[Inhibition of monoamine oxidase A and B in the heart and brain of the rat with amitriptyline, pargyline and pirlindol].

The inhibition of monoamine oxidase (MAO) A and B by amitriptyline, pargyline and pirlindole was measured in heart and brain homogenates of rats with tryptamine and beta-phenylethylamine as substrates. The tricyclic antidepressant amitriptyline inhibited MAO B stronger in the brain (Ki = 8.41 X 10(-6) mol/l) as well as in the heart (Ki = 7.03 X 10(-5) mol/l) compared to the A-form (1.51 X 10(-4) and 1.03 X 10(-4) mol/l, respectively). Pargyline diminished the activity of both enzyme forms of the heart in the same range (4.29 and 1.60 X 10(-6) mol/l), whereas in the brain the B-form was blocked in a more pronounced manner, too (5.80 X 10(-8) and 4.01 X 10(-6) mol/l, respectively).
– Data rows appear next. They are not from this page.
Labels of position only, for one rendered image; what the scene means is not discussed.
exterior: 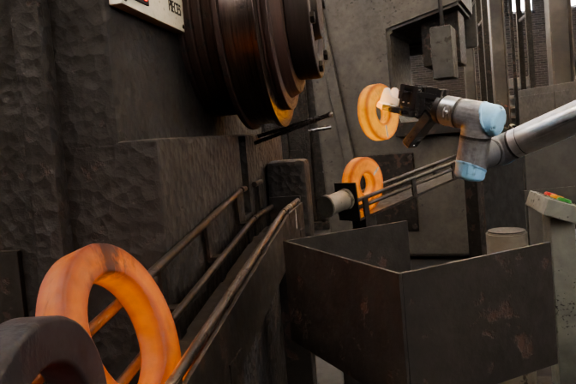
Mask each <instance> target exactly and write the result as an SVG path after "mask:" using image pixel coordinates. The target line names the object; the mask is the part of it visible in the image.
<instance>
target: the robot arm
mask: <svg viewBox="0 0 576 384"><path fill-rule="evenodd" d="M448 92H449V90H447V89H442V88H437V87H431V86H425V85H419V84H415V86H412V85H407V84H400V90H398V88H396V87H394V88H392V89H391V90H390V88H388V87H386V88H385V89H384V90H383V93H382V96H381V99H380V101H378V103H377V107H378V108H380V109H382V110H384V111H389V112H392V113H398V114H400V116H405V117H415V118H416V119H419V118H420V119H419V120H418V122H417V123H416V124H415V126H414V127H413V128H412V130H411V131H410V133H409V134H408V135H407V136H406V138H405V139H404V140H403V143H404V144H405V145H406V146H407V148H412V147H417V146H418V145H419V144H420V142H421V141H422V140H423V138H424V137H425V136H426V134H428V132H429V131H430V130H431V129H432V127H433V126H434V125H435V123H439V124H441V125H445V126H449V127H453V128H457V129H460V135H459V144H458V151H457V156H456V160H455V171H454V174H455V176H456V177H458V178H460V179H463V180H466V181H471V182H480V181H482V180H484V178H485V174H486V172H487V169H488V168H492V167H495V166H498V165H507V164H510V163H511V162H513V161H514V160H516V159H518V158H520V157H522V156H525V155H526V154H529V153H533V152H535V151H537V150H539V149H542V148H544V147H547V146H549V145H552V144H554V143H556V142H558V141H562V140H565V139H566V138H569V137H571V136H574V135H576V100H574V101H573V102H570V103H568V104H566V105H563V106H561V107H559V108H557V109H555V110H552V111H550V112H548V113H546V114H543V115H542V116H540V117H537V118H534V119H532V120H530V121H529V122H526V123H523V124H521V125H520V126H517V127H515V128H513V129H510V130H508V131H506V132H504V133H502V134H501V132H502V130H503V128H504V125H505V123H506V118H507V115H506V111H505V109H504V108H503V107H502V106H501V105H496V104H491V103H489V102H487V101H484V102H482V101H477V100H472V99H463V98H458V97H454V96H448ZM492 136H494V137H492Z"/></svg>
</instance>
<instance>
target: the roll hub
mask: <svg viewBox="0 0 576 384"><path fill-rule="evenodd" d="M283 8H284V16H285V28H286V34H287V39H288V45H289V49H290V54H291V60H292V64H293V67H294V70H295V72H296V75H297V77H298V79H299V80H310V79H319V78H322V77H323V76H324V72H320V70H319V61H321V60H322V61H323V64H324V70H325V60H324V56H323V51H324V50H325V38H324V24H323V11H322V3H321V0H283ZM313 10H314V12H315V24H312V23H311V22H310V17H309V12H310V11H313Z"/></svg>
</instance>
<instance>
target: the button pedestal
mask: <svg viewBox="0 0 576 384"><path fill-rule="evenodd" d="M554 199H555V200H553V199H550V198H548V197H546V196H544V195H540V194H538V193H536V192H534V191H531V190H530V192H529V194H528V197H527V200H526V203H525V204H526V206H528V207H531V208H533V209H534V210H536V211H538V212H540V213H541V214H542V219H543V242H544V243H545V242H550V243H551V257H552V271H553V286H554V300H555V326H556V340H557V354H558V364H555V365H552V366H551V369H552V376H537V384H576V236H575V224H576V205H575V204H573V203H568V202H564V201H559V200H557V199H556V198H554Z"/></svg>
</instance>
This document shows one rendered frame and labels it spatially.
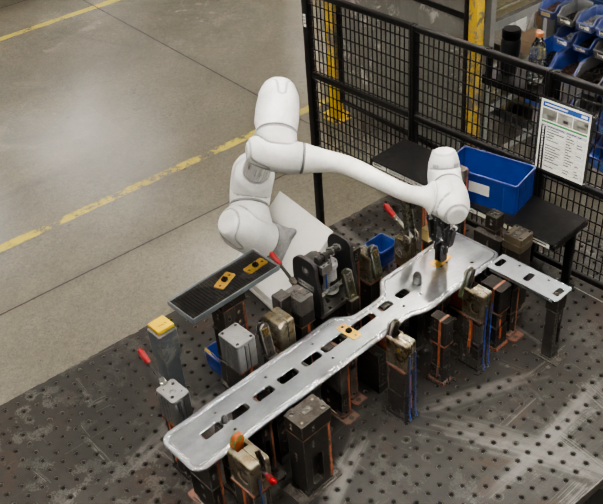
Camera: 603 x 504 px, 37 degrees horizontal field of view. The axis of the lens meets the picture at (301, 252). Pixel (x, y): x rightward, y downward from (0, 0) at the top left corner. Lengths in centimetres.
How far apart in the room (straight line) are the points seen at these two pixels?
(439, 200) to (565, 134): 72
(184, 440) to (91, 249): 268
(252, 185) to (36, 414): 113
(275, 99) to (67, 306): 231
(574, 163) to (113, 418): 187
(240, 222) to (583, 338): 132
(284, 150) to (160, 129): 348
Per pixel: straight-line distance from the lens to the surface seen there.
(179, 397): 276
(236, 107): 644
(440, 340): 309
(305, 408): 271
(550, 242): 335
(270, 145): 287
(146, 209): 549
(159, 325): 286
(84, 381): 342
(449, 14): 508
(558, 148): 343
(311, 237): 345
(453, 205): 281
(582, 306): 360
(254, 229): 338
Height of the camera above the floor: 302
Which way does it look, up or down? 37 degrees down
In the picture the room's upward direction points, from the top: 5 degrees counter-clockwise
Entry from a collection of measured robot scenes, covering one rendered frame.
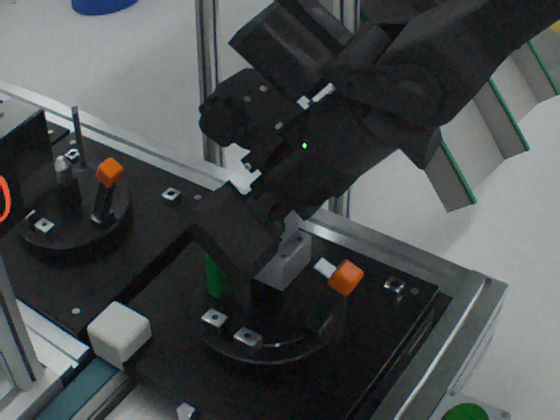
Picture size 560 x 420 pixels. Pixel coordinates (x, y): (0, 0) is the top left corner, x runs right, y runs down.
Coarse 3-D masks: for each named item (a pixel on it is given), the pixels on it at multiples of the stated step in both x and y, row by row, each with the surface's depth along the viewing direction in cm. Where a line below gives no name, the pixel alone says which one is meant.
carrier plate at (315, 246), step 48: (144, 288) 76; (192, 288) 76; (432, 288) 76; (192, 336) 72; (384, 336) 71; (144, 384) 69; (192, 384) 67; (240, 384) 67; (288, 384) 67; (336, 384) 67
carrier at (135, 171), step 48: (96, 144) 94; (96, 192) 84; (144, 192) 87; (192, 192) 87; (0, 240) 81; (48, 240) 78; (96, 240) 79; (144, 240) 81; (48, 288) 76; (96, 288) 76
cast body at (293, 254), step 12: (252, 192) 65; (264, 192) 65; (276, 204) 63; (288, 216) 64; (288, 228) 65; (288, 240) 66; (300, 240) 66; (288, 252) 65; (300, 252) 66; (276, 264) 64; (288, 264) 65; (300, 264) 67; (264, 276) 66; (276, 276) 65; (288, 276) 66
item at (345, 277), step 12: (324, 264) 65; (348, 264) 64; (324, 276) 64; (336, 276) 63; (348, 276) 63; (360, 276) 64; (336, 288) 64; (348, 288) 63; (324, 300) 66; (336, 300) 65; (324, 312) 67
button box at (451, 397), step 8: (448, 392) 67; (456, 392) 67; (440, 400) 67; (448, 400) 66; (456, 400) 66; (464, 400) 66; (472, 400) 66; (440, 408) 66; (448, 408) 66; (488, 408) 65; (496, 408) 65; (432, 416) 65; (440, 416) 65; (488, 416) 65; (496, 416) 65; (504, 416) 64
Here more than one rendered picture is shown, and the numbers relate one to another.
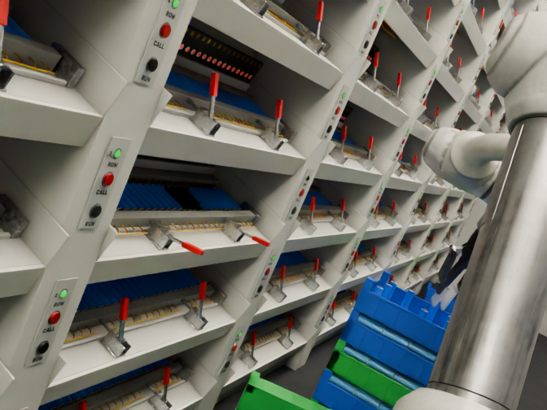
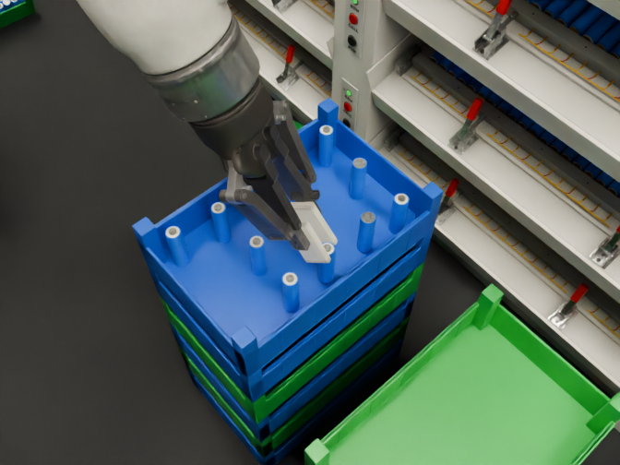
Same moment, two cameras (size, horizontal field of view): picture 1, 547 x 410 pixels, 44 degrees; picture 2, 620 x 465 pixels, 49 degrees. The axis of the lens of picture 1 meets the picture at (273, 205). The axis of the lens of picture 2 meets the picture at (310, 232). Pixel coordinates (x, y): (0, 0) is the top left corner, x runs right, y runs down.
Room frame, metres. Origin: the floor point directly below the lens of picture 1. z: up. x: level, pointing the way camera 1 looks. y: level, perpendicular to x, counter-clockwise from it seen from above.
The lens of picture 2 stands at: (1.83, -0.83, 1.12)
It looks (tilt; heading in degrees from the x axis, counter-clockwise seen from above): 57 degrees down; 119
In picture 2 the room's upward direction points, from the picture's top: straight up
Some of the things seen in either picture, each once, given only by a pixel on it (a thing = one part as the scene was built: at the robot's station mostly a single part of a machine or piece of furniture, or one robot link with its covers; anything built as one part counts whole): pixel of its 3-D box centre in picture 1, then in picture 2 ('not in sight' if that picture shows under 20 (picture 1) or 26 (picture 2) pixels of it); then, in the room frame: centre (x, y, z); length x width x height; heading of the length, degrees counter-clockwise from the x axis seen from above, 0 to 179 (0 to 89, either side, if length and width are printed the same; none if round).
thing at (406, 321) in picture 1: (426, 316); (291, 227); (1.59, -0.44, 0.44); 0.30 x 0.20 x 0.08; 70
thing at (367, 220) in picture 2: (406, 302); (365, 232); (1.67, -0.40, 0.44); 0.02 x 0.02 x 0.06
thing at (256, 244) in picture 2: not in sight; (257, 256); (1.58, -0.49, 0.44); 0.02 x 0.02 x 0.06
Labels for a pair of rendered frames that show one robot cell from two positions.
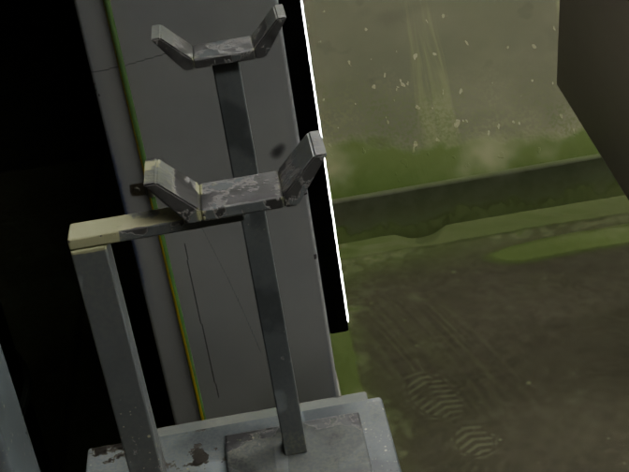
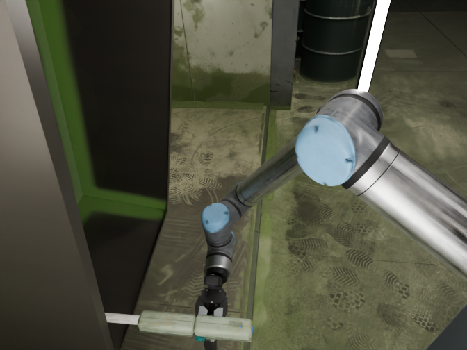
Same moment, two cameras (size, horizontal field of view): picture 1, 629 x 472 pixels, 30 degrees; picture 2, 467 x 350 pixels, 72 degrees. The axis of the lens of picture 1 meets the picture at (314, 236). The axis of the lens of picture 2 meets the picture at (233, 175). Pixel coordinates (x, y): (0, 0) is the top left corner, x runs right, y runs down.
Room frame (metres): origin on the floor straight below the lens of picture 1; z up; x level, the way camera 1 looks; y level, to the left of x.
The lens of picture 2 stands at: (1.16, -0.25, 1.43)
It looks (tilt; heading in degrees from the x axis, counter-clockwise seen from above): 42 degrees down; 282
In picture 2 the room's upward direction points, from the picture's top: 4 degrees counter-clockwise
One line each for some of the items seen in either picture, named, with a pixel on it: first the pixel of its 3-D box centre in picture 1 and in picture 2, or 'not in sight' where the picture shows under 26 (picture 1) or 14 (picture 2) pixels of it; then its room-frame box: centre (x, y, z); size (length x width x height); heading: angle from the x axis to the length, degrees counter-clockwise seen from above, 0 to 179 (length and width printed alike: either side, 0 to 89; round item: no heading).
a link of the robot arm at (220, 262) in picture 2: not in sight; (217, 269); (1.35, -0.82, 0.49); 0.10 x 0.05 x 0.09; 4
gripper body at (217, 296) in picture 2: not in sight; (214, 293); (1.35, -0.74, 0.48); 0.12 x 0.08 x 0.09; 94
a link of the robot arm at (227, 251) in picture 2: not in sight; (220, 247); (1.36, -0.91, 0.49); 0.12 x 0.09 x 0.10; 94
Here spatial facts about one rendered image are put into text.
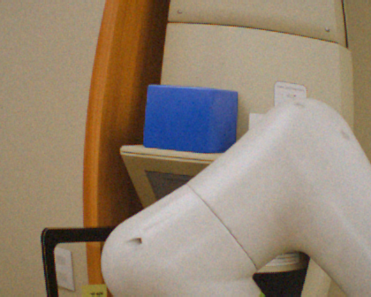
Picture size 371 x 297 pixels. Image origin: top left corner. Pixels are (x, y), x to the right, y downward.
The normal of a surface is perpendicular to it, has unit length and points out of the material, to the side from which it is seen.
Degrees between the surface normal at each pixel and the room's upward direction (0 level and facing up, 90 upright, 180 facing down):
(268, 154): 64
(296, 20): 90
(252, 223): 88
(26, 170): 90
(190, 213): 50
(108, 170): 90
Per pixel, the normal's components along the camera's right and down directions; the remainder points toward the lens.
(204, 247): 0.11, -0.13
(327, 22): -0.42, 0.02
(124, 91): 0.91, 0.09
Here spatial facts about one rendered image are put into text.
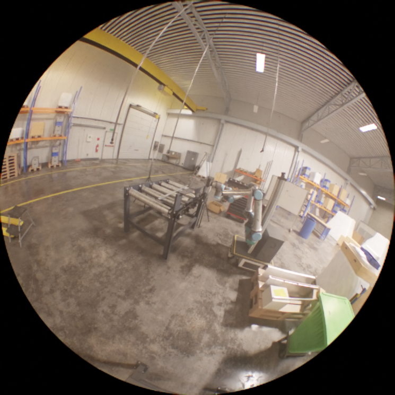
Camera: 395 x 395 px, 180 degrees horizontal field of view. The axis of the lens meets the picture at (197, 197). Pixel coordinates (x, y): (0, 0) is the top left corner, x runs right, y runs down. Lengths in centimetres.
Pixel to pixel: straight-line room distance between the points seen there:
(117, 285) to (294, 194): 627
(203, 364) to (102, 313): 121
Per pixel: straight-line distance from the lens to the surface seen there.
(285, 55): 830
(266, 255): 244
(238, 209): 410
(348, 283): 285
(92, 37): 739
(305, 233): 642
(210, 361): 176
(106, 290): 186
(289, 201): 605
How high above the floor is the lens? 165
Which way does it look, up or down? 19 degrees down
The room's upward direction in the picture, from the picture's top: 17 degrees clockwise
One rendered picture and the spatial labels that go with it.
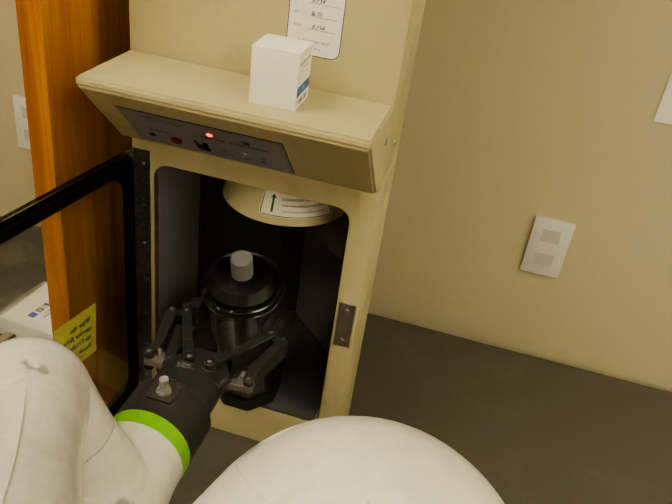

In contrast to amitriptyline and pargyline pirlindole inhibited the MAO with tryptamine as a substrate in the brain 100 times (2.49 X 10(-7) mol/l) and in the heart nearly 1000 times (3.42 X 10(-8) mol/l) more than with phenylethylamine as a substrate (5.21 and 5.99 X 10(-5) mol/l, respectively). These results show that amitriptyline and pargyline are relatively selective inhibitors of MAO B, whereas pirlindole blocks the A-form of MAO much stronger than MAO B.